** Opening Supplied data block **

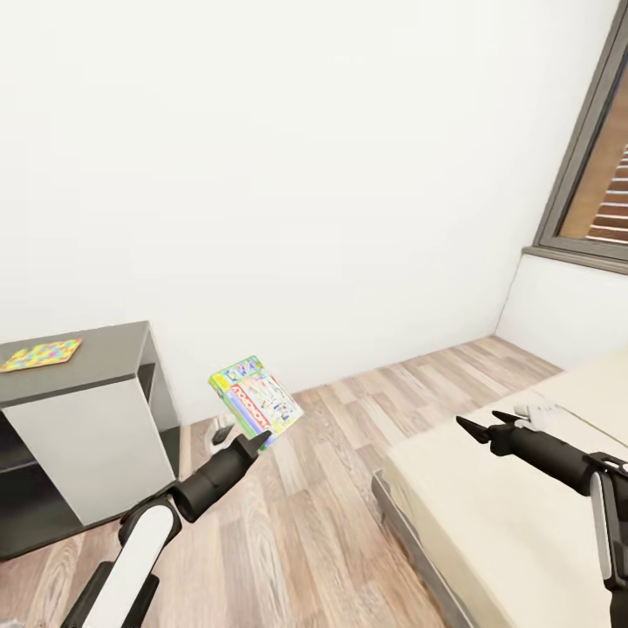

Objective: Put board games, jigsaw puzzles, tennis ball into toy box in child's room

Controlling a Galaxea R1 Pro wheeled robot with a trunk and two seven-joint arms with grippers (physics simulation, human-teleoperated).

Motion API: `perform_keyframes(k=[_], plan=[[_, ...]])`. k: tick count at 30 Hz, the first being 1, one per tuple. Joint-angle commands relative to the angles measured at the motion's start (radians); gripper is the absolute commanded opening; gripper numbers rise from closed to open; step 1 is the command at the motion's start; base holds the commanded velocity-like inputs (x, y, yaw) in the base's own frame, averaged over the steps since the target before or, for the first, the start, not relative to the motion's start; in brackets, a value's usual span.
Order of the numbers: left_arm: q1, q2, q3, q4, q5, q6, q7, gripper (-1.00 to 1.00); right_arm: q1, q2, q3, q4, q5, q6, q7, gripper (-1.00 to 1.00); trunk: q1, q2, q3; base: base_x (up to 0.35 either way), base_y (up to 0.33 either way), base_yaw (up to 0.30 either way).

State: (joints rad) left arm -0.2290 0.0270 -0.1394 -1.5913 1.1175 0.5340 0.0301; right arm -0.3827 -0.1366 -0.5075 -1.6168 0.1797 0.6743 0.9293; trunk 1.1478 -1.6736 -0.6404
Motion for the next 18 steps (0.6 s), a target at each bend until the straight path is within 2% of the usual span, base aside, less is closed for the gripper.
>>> perform_keyframes(k=[1, 18], plan=[[-0.002, 0.001, -0.001, 0.001, 0.007, 0.003, 0.004, -1.00, -0.001, 0.000, -0.002, -0.001, 0.009, 0.004, 0.009, 1.00, -0.004, 0.007, 0.002, 0.000, 0.000, 0.298], [0.004, 0.001, 0.000, -0.012, 0.007, 0.002, -0.007, -1.00, 0.001, 0.000, -0.002, -0.001, 0.009, 0.004, 0.012, 1.00, -0.069, 0.126, 0.056, 0.000, 0.000, 0.298]])
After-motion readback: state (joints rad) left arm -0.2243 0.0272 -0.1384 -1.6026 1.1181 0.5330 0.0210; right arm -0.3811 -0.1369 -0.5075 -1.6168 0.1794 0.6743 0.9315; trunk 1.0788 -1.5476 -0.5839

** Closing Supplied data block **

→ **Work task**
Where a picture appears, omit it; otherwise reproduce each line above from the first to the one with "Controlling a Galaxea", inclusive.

→ **Completed exercise**
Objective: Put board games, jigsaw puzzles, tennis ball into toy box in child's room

Controlling a Galaxea R1 Pro wheeled robot with a trunk and two seven-joint arms with grippers (physics simulation, human-teleoperated).

Nothing further remains to be added to the answer.